On Wednesday we can vote for the Provincial Council elections. Climate, asylum and immigration play an important role in the campaign. What is best for the Netherlands? JA21 party chairman Joost Eerdmans and ChristenUnie party chairman Mirjam Bikker will discuss this in Op1. The police collect data from participants in demonstrations on a large scale. Also from Extinction Rebellion protesters. Hannah Prins is a member of the action group and responds in Op1, in which we also look ahead to tomorrow’s A12 demonstration.
Demonstrating is a fundamental right, but according to experts, such as various professors and Amnesty International, this is increasingly at stake. From research of I invest and Trouw revealed today that the police are collecting personal data of demonstrators and their families on a large scale. Including those of Extinction Rebellion. “It is really shocking that this is happening on such a large scale,” says Hannah Prins. It makes the Extinction Rebellion member think.

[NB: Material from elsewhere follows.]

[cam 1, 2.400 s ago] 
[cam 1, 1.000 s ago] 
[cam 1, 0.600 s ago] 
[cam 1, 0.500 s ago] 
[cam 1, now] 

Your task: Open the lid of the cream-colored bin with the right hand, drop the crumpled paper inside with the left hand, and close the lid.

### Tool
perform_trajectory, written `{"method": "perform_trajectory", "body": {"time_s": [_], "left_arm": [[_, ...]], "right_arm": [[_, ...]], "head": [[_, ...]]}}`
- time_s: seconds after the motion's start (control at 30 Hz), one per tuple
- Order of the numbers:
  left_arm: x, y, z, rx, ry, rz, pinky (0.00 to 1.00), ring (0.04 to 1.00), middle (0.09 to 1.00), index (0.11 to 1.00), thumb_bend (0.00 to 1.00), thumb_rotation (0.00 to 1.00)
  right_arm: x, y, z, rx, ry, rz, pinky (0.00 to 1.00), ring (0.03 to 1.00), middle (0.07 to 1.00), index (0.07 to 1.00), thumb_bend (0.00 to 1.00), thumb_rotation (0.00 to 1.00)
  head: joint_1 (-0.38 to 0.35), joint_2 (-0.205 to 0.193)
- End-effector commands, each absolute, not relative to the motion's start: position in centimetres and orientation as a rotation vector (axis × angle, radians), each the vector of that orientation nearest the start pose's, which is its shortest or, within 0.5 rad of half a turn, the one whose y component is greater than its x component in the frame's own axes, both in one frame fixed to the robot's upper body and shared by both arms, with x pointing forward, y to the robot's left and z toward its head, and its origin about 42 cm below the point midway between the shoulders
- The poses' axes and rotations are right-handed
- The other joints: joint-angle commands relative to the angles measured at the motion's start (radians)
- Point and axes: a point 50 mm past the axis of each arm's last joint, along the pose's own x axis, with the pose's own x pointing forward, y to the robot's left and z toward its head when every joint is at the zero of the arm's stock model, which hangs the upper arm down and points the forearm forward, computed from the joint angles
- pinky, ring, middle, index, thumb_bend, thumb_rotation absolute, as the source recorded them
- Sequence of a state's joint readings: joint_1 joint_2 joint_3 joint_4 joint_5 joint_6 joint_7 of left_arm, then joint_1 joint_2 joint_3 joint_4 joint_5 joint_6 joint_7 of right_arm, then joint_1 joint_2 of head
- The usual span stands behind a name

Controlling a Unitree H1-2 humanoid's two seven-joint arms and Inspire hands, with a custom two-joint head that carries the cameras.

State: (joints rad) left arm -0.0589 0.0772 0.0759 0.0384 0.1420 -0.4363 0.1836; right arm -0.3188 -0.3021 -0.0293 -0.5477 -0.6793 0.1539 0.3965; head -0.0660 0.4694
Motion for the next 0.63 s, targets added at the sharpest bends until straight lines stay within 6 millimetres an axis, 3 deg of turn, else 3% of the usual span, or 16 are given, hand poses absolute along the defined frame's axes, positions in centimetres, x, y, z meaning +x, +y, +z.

“It is criminalizing peaceful protesters. Which we are very concerned about right now.” According to Prins, this can cause people to be afraid to take to the streets. “Thoughts arise to think whether demonstrating is a good choice.”
Adapt to the climate
Holds on March 11 Extinction Rebellion her sixth demonstration on the A12. Hannah Prins, along with probably thousands of others, will take to the streets to demand that the government stop fossil fuel subsidies and that more money is released for climate goals. A subject where she does not find JA21 party chairman Joost Eerdmans on her side. “We need to adapt to the climate, but not adapt the climate. That is a global problem and the Netherlands is very small.”
The fact that we are a small country is irrelevant to Hannah Prins. “We emit a relatively large amount. As a rich country, we have a moral obligation to be the first to come up with a good climate policy. And we are not even meeting our own climate targets.” We must be natural gas-free in the Netherlands by 2030. “In China that is destroyed in three hours,” Eerdmans responds. “We have to start preparing. This can be done by raising the dikes through water management. It is ultimately symbolic politics.”
Spread law
Then there is another important point this election: asylum and migration. The images of the overcrowded registration center Apple Tar, where dozens to hundreds of people had to sleep outside every day, dominated the news this summer. Joost Eerdmans and Mirjam Bikker have different ways of thinking about how the problem can be solved.
“I understand that people are fleeing and in the Netherlands we really have to work to improve that reception. That has been cut for too long. As far as I am concerned, municipalities should organize small-scale shelters. The distribution law will help enormously in this”, says ChristenUnie party chairman Mirjam Bikker.
Eerdmans does not share this view. The JA21 party chairman is not in favor of the law that can force municipalities to receive refugees. The law still has to pass the Senate and the House of Representatives. “It is highly questionable whether that will succeed. It is a coercive law, in which local democracy is not heard.”